• [Task goal]:
Every line from the one with "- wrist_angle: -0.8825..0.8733" to the end of the entries, both included, is to be copied exactly; the other lines stay out.
*** Records for processing ***
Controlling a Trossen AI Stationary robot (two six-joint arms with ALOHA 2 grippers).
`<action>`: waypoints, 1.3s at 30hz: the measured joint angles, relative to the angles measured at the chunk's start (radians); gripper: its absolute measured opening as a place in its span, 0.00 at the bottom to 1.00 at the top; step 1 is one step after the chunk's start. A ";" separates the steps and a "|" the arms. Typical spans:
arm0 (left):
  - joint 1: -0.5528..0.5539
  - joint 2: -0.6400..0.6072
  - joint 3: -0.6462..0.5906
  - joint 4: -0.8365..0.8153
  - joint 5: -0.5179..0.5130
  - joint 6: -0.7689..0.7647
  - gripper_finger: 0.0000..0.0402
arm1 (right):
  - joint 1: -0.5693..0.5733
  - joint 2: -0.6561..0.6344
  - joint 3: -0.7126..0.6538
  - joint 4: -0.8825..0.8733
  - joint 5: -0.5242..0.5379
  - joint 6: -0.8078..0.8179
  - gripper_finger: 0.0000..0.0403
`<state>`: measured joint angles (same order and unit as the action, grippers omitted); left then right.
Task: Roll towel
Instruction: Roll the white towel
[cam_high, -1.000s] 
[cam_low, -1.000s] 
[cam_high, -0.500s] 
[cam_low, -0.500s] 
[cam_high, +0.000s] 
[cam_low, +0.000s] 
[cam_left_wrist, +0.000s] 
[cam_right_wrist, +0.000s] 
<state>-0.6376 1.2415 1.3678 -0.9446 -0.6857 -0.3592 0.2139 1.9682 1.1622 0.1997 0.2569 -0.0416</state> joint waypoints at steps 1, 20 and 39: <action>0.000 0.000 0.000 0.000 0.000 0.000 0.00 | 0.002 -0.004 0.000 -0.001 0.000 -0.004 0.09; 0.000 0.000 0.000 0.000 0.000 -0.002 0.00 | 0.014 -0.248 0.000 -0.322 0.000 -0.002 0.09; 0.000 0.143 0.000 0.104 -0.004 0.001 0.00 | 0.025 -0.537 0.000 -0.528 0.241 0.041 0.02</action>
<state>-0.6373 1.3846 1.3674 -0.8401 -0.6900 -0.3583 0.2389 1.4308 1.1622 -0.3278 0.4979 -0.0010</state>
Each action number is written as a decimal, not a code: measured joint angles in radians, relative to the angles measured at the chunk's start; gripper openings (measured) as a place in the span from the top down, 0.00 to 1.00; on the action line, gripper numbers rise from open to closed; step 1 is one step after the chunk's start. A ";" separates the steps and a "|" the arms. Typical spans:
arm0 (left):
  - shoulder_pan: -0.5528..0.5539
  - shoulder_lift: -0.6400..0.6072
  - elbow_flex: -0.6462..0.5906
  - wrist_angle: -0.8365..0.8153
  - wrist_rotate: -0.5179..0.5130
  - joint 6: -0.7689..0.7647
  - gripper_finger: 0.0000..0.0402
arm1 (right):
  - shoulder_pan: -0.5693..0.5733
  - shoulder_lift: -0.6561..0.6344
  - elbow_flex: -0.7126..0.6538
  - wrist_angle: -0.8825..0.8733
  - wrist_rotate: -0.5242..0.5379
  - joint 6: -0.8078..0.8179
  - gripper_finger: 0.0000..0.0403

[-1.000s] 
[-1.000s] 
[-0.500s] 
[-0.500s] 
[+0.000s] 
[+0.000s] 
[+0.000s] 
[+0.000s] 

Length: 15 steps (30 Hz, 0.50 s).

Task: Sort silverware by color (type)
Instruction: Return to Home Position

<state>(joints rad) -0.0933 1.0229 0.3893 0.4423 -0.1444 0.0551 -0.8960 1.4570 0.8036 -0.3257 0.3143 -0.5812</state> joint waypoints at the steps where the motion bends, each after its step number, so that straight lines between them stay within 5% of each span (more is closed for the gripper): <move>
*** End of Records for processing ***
• [Exercise solution]:
  - wrist_angle: -0.8825..0.8733
  - wrist_rotate: -0.5242..0.5379
  - joint 6: -0.8078..0.8179
  - gripper_finger: 0.0000..0.0403

[-1.000s] 
[-1.000s] 
[-0.500s] 
[-0.500s] 
[+0.000s] 
[+0.000s] 
[+0.000s] 
[+0.000s] 

Length: 15 steps (30 Hz, 0.50 s).

Task: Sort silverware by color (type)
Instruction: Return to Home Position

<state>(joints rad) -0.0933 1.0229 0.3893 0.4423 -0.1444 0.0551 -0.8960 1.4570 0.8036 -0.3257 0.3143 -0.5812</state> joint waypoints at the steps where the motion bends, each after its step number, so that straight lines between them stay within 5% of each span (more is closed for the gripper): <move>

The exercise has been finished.